GIVEN INFORMATION
Start of Block
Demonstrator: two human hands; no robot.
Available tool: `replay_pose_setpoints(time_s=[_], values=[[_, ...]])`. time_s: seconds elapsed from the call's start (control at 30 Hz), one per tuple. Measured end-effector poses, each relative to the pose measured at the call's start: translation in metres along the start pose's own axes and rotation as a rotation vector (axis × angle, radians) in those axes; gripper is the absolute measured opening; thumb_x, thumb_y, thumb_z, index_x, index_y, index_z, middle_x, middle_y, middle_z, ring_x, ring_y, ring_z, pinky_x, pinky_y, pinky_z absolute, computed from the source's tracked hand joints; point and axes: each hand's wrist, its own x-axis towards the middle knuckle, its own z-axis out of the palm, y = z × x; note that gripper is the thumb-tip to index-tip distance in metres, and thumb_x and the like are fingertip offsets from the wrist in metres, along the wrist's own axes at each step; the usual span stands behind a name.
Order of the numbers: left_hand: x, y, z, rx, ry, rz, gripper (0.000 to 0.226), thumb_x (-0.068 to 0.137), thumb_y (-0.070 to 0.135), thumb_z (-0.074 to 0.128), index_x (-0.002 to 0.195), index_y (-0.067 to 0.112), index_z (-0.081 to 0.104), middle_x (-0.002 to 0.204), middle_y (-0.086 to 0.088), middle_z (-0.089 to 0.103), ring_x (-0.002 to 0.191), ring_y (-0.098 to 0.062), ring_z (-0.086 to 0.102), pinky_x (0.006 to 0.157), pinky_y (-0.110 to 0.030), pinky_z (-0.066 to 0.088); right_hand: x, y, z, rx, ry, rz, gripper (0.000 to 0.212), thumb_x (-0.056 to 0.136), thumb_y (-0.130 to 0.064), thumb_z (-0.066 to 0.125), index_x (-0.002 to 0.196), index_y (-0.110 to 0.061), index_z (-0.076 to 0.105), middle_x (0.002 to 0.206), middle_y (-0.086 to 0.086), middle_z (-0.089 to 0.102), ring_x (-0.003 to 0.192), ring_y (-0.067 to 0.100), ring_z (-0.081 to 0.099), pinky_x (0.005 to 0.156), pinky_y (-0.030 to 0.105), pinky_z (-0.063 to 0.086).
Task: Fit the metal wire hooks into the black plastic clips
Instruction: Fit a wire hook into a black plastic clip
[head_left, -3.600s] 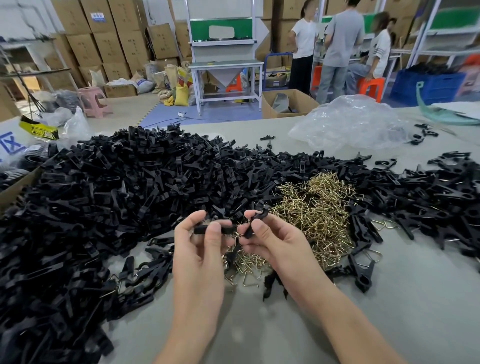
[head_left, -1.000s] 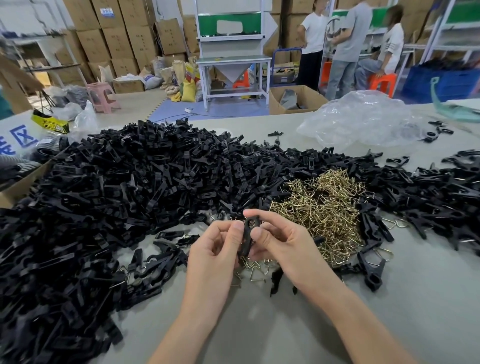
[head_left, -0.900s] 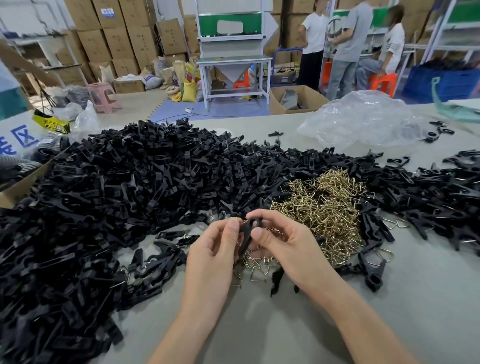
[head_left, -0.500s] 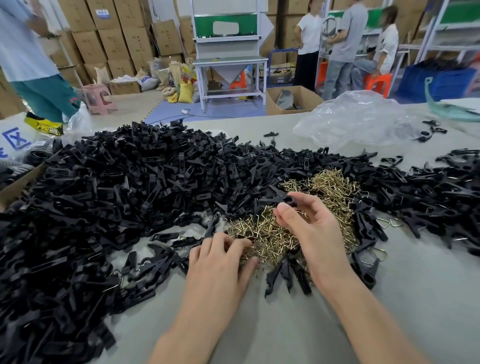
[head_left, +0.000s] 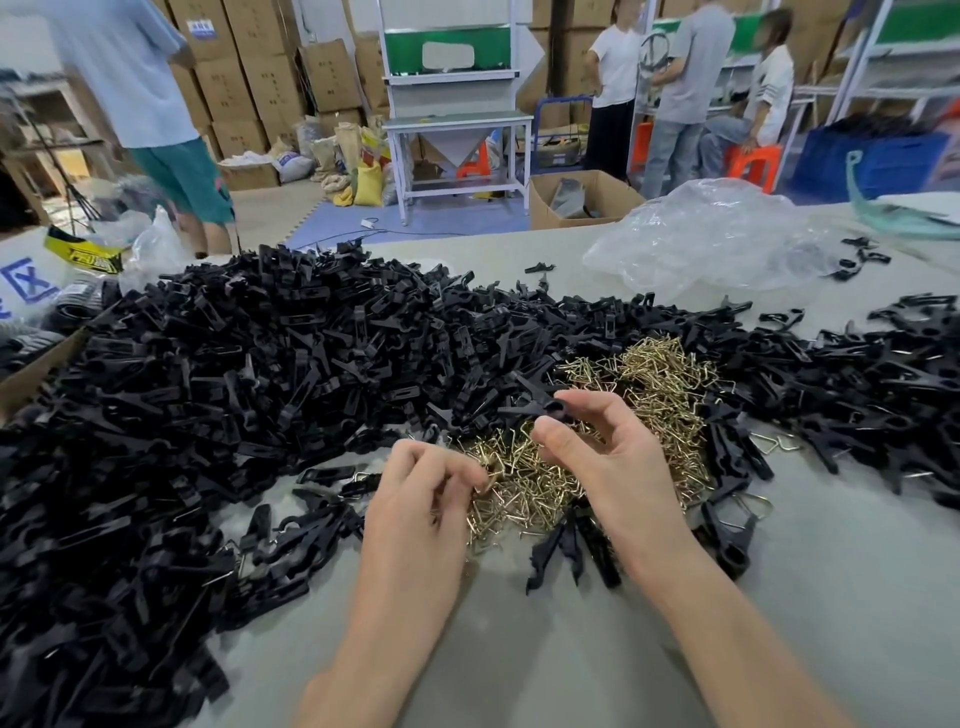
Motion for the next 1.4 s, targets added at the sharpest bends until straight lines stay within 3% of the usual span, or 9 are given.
replay_pose_setpoints(time_s=[0.1, 0.23, 0.4, 0.53, 0.77, 0.97, 1.07, 1.23, 1.4], values=[[-0.002, -0.002, 0.002, 0.062, -0.051, -0.018, 0.035, 0.094, 0.005, 0.063, 0.083, 0.038, 0.059, 0.094, 0.019, 0.055, 0.092, 0.0, 0.057, 0.075, -0.005, 0.038, 0.0, 0.0, 0.002, 0.006, 0.003, 0.004, 0.026, 0.085, -0.019, 0.081, 0.106, -0.03, 0.07, 0.111, -0.003, 0.072, 0.09, 0.013, 0.073, 0.077, 0.014, 0.054], [-0.002, -0.003, 0.003, 0.131, -0.109, 0.006, 0.029, 0.094, 0.011, 0.059, 0.089, 0.039, 0.052, 0.096, 0.025, 0.052, 0.097, 0.005, 0.055, 0.079, -0.002, 0.037, 0.0, 0.0, 0.002, -0.01, 0.001, 0.009, 0.027, 0.085, -0.021, 0.081, 0.108, -0.03, 0.069, 0.111, -0.003, 0.072, 0.085, 0.012, 0.074, 0.077, 0.014, 0.054], [-0.001, 0.0, 0.003, 0.095, -0.092, 0.02, 0.014, 0.096, 0.022, 0.058, 0.099, 0.034, 0.063, 0.103, 0.025, 0.055, 0.1, 0.008, 0.056, 0.081, -0.003, 0.038, -0.001, 0.0, 0.002, -0.021, -0.019, 0.003, 0.026, 0.085, -0.022, 0.081, 0.105, -0.034, 0.07, 0.108, -0.008, 0.072, 0.086, 0.013, 0.074, 0.078, 0.015, 0.054], [0.003, 0.006, -0.002, -0.171, 0.003, -0.222, 0.015, 0.096, 0.021, 0.065, 0.095, 0.034, 0.071, 0.091, 0.021, 0.071, 0.086, 0.002, 0.065, 0.071, -0.006, 0.044, -0.003, -0.001, 0.004, -0.107, -0.084, -0.025, 0.028, 0.086, -0.026, 0.081, 0.102, -0.044, 0.068, 0.109, -0.014, 0.07, 0.093, 0.01, 0.073, 0.084, 0.021, 0.056], [0.013, 0.002, -0.015, -0.463, 0.125, -0.467, 0.015, 0.097, 0.025, 0.063, 0.1, 0.029, 0.077, 0.07, 0.018, 0.069, 0.064, 0.006, 0.059, 0.062, -0.007, 0.046, -0.01, -0.002, 0.009, -0.25, -0.229, -0.02, 0.028, 0.087, -0.029, 0.079, 0.105, -0.047, 0.067, 0.1, -0.015, 0.074, 0.092, 0.003, 0.07, 0.079, 0.014, 0.051], [0.013, 0.002, -0.015, -0.415, 0.097, -0.442, 0.014, 0.096, 0.024, 0.065, 0.099, 0.028, 0.078, 0.084, 0.019, 0.075, 0.073, 0.008, 0.063, 0.068, -0.004, 0.044, -0.016, -0.003, 0.014, -0.273, -0.328, -0.016, 0.027, 0.087, -0.025, 0.079, 0.102, -0.045, 0.067, 0.084, -0.009, 0.075, 0.074, 0.002, 0.069, 0.067, 0.012, 0.049], [0.013, 0.003, -0.016, -0.435, 0.044, -0.436, 0.014, 0.096, 0.024, 0.064, 0.098, 0.025, 0.078, 0.067, 0.022, 0.068, 0.064, 0.009, 0.059, 0.062, -0.002, 0.04, -0.016, -0.003, 0.014, -0.296, -0.335, -0.02, 0.026, 0.087, -0.028, 0.079, 0.103, -0.046, 0.067, 0.086, -0.009, 0.076, 0.076, 0.004, 0.071, 0.066, 0.012, 0.049], [0.013, 0.002, -0.017, -0.468, -0.021, -0.432, 0.019, 0.096, 0.025, 0.065, 0.091, 0.034, 0.08, 0.064, 0.014, 0.063, 0.06, 0.001, 0.054, 0.06, -0.009, 0.044, -0.013, -0.001, 0.011, -0.318, -0.296, -0.041, 0.026, 0.083, -0.034, 0.081, 0.103, -0.045, 0.069, 0.09, -0.012, 0.074, 0.083, 0.003, 0.07, 0.072, 0.014, 0.051], [0.013, 0.0, -0.019, -0.453, -0.006, -0.412, 0.015, 0.094, 0.026, 0.068, 0.096, 0.037, 0.078, 0.082, 0.016, 0.075, 0.07, 0.005, 0.063, 0.067, -0.007, 0.046, -0.013, 0.0, 0.01, -0.313, -0.296, -0.039, 0.025, 0.083, -0.034, 0.082, 0.102, -0.045, 0.07, 0.094, -0.01, 0.075, 0.086, 0.003, 0.07, 0.076, 0.016, 0.053]])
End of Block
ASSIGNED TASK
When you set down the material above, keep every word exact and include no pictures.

SOLUTION BELOW
Demonstrator: two human hands; no robot.
Available tool: `replay_pose_setpoints(time_s=[_], values=[[_, ...]])`. time_s: seconds elapsed from the call's start (control at 30 Hz), one per tuple. Measured end-effector poses, each relative to the pose measured at the call's start: translation in metres along the start pose's own axes and rotation as a rotation vector (axis × angle, radians) in those axes; gripper is the absolute measured opening; thumb_x, thumb_y, thumb_z, index_x, index_y, index_z, middle_x, middle_y, middle_z, ring_x, ring_y, ring_z, pinky_x, pinky_y, pinky_z absolute, computed from the source's tracked hand joints; point and axes: each hand's wrist, its own x-axis towards the middle knuckle, its own z-axis out of the palm, y = z × x; note that gripper is the thumb-tip to index-tip distance in metres, and thumb_x and the like are fingertip offsets from the wrist in metres, along the wrist's own axes at each step; the usual span stands behind a name.
Order of the numbers: left_hand: x, y, z, rx, ry, rz, gripper (0.000 to 0.226), thumb_x (-0.068 to 0.137), thumb_y (-0.070 to 0.135), thumb_z (-0.074 to 0.128), index_x (-0.002 to 0.195), index_y (-0.067 to 0.112), index_z (-0.081 to 0.104), middle_x (-0.002 to 0.204), middle_y (-0.086 to 0.088), middle_z (-0.089 to 0.103), ring_x (-0.002 to 0.191), ring_y (-0.098 to 0.062), ring_z (-0.086 to 0.102), pinky_x (0.006 to 0.157), pinky_y (-0.110 to 0.030), pinky_z (-0.066 to 0.088); right_hand: x, y, z, rx, ry, rz, gripper (0.000 to 0.212), thumb_x (-0.056 to 0.136), thumb_y (-0.130 to 0.064), thumb_z (-0.066 to 0.125), index_x (-0.002 to 0.196), index_y (-0.110 to 0.061), index_z (-0.076 to 0.105), middle_x (0.002 to 0.206), middle_y (-0.086 to 0.086), middle_z (-0.089 to 0.102), ring_x (-0.003 to 0.192), ring_y (-0.067 to 0.100), ring_z (-0.081 to 0.099), pinky_x (0.005 to 0.156), pinky_y (-0.030 to 0.105), pinky_z (-0.063 to 0.086).
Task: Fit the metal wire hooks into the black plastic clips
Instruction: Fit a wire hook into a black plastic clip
[head_left, -3.600s] 
[head_left, -1.000s] 
[head_left, -0.900s] 
[head_left, -0.500s] 
[head_left, +0.000s] 
Motion for the next 1.4 s, targets added at the sharpest bends until straight lines stay within 3% of the usual span, or 9 are given.
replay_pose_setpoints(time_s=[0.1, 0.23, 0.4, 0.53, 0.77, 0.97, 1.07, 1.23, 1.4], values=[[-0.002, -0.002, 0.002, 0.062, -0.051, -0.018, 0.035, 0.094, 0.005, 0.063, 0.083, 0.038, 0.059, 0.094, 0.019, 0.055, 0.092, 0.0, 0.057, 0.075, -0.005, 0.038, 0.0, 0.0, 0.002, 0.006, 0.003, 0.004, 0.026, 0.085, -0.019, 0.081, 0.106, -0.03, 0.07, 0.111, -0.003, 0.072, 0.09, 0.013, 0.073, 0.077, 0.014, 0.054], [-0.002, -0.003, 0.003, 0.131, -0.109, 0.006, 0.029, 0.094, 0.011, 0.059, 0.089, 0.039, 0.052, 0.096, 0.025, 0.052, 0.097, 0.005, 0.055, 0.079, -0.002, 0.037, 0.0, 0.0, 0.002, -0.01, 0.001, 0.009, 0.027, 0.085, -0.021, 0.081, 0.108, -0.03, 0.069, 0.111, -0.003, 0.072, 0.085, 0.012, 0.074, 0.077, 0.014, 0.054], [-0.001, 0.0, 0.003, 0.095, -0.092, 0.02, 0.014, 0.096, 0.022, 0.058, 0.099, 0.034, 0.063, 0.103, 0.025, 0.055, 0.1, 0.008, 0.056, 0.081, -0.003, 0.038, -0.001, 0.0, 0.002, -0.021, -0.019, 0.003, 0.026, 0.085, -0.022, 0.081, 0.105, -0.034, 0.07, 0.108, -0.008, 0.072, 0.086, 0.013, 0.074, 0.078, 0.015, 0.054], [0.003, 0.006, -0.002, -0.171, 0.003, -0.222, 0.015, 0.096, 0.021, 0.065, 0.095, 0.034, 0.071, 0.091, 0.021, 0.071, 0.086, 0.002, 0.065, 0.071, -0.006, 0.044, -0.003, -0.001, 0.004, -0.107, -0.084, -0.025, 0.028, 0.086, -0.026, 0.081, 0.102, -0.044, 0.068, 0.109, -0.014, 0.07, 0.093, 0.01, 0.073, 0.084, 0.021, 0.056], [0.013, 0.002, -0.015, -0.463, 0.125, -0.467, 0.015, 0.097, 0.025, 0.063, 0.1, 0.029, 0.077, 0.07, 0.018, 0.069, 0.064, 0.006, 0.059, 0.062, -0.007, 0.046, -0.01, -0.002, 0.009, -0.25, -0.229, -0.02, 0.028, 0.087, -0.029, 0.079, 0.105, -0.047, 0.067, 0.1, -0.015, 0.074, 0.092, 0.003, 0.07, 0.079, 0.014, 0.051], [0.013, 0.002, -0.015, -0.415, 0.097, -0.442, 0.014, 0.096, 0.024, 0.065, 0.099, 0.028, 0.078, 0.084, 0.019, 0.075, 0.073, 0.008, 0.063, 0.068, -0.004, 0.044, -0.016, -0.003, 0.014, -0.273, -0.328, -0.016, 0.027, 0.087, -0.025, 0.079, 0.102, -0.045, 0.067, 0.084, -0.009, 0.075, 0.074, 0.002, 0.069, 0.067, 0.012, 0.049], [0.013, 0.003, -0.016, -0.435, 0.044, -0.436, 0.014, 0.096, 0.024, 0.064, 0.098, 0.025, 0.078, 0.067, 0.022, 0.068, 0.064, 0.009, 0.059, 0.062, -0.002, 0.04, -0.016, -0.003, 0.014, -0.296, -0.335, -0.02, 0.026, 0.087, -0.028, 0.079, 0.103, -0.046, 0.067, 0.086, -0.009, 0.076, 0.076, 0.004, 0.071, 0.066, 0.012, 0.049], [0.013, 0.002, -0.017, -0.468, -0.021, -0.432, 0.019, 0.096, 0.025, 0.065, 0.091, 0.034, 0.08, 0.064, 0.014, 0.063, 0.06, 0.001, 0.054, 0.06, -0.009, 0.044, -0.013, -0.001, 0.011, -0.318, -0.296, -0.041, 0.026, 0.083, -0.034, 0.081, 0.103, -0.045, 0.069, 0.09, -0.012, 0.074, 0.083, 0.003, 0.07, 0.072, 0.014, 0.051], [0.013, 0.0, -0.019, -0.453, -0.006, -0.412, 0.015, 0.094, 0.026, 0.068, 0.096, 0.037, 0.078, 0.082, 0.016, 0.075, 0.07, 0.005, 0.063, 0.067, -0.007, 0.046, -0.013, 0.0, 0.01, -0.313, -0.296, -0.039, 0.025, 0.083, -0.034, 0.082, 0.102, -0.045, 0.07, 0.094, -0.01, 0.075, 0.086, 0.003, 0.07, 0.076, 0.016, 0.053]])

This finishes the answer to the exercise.